Le nouvel alignement se met rapidement à la création de ce qui deviendra son chef-d’œuvre, Traversion (1978). La moitié des musiques des dix chansons de l’album sont signées ou cosignées John McGale, dont Je l’sais ben, Deux autres bières, Les eaux qui dorment et J’ai l’rock’n’roll pis toé. On lui doit aussi les musiques de Palais des Glaces, Zimbabwe, La louve et Seulement qu’une aventure.

« John était arrivé dans Offenbach avec tout un bagage de mélodies et ça tombait bien, parce que c’était un mélodiste rock remarquable », se rappelait lundi le parolier Pierre Huet, qui a collaboré avec McGale à partir de Traversion.

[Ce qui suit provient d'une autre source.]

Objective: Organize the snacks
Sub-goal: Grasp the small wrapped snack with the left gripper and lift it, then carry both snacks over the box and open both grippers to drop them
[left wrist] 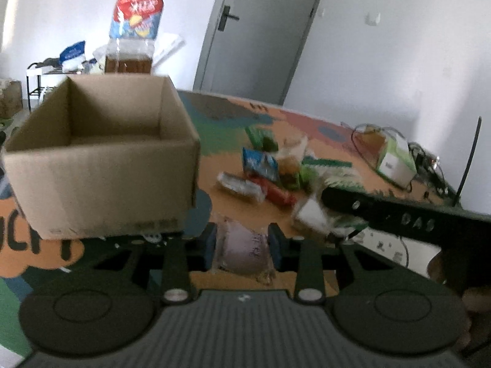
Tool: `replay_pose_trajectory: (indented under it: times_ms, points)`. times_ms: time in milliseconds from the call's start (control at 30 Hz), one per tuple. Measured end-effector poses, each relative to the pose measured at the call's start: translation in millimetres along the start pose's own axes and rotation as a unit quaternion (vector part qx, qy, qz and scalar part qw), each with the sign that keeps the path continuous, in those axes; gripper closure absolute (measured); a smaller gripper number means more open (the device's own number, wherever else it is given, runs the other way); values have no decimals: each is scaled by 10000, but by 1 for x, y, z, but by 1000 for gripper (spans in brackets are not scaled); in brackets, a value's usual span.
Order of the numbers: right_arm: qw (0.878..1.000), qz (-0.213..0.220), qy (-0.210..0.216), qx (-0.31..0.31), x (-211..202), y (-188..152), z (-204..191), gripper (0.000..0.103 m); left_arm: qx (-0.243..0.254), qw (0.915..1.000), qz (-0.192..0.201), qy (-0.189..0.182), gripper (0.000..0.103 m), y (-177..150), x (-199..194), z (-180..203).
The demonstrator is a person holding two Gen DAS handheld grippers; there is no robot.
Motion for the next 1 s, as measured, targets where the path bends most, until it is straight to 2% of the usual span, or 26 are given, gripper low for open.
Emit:
replay_pose_trajectory:
  times_ms: [633, 1000]
  points:
    - [9974, 316, 613, -220, 15, 34, -68, 57, -228, 9958, 792, 409, 69, 56, -50, -41]
    - [9953, 397, 833, -307, 32, 50, -99, 57, -566, 9889, 1047, 888, 69, 83, -44, -97]
Point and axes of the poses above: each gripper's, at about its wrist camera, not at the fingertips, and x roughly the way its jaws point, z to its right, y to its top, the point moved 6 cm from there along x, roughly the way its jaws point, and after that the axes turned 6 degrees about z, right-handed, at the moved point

Pour l’auteur, aucun doute : le second souffle d’Offenbach est largement attribuable au guitariste, saxophoniste et flûtiste, qui a entraîné le groupe vers un son moins rugueux, plus FM.

C’est souvent en épousant la phonétique des textes en anglais qu’avait d’abord écrits McGale que Pierre Huet imaginait les siens. « Je suis arrivé à “Y a ton corps qui me damne” [dans J’ai l’rock’n’roll pis toé] à partir de la phrase “And it’s getting me down”. Femme qui s’en va s’appelait au départ Funky Samba », se souvenait le parolier, visiblement remué par la tragique nouvelle.

Les anciens collaborateurs s’étaient vus cet été, alors que McGale était venu offrir à Huet un exemplaire d’une récente réédition de Traversion. « C’était un vrai rockeur, mais c’était aussi un garçon très gentil, très doux. »

Les retours d’Offenbach

Après la dissolution d’Offenbach en 1985, John McGale a collaboré avec plusieurs artistes, dont Dan Bigras, Jano Bergeron et David Jalbert. Il a lancé en 1990 l’unique album du Buzz Band, trio formé de Breen LeBœuf et du batteur d’April Wine, Jerry Mercer. Enregistrée avec Toyo en 1994, la chanson Angelie, une adaptation de Dance with Me (1975) du groupe américain Orleans, a connu un grand succès sur les ondes des radios du Québec.

À partir de 1997, John McGale a participé aux multiples résurrections d’Offenbach, avec Martin Deschamps à la voix, dont l’album Nature en 2005. Détenteur de la raison sociale Offenbach, le multi-instrumentiste avait continué de présenter des spectacles sous ce nom, avec d’autres musiciens, même après le départ de Breen LeBœuf et de Johnny Gravel (seul membre à avoir été de toutes les incarnations de la formation).

ROBERT MAILLEUX, ARCHIVES LA PRESSE

Offenbach en 2005

En 2018, un album intitulé Renaissance était ainsi lancé sous le nom Offenbach, ce qui n’avait pas manqué de raviver les tensions chez les nombreux anciens du groupe.

Avec ses vérités contradictoires, ses fréquentes disputes et ses occasionnelles réconciliations, le clan Offenbach a souvent eu les allures d’un Parti québécois du rock. Avec la mort de John McGale, il perd assurément un de ses ténors.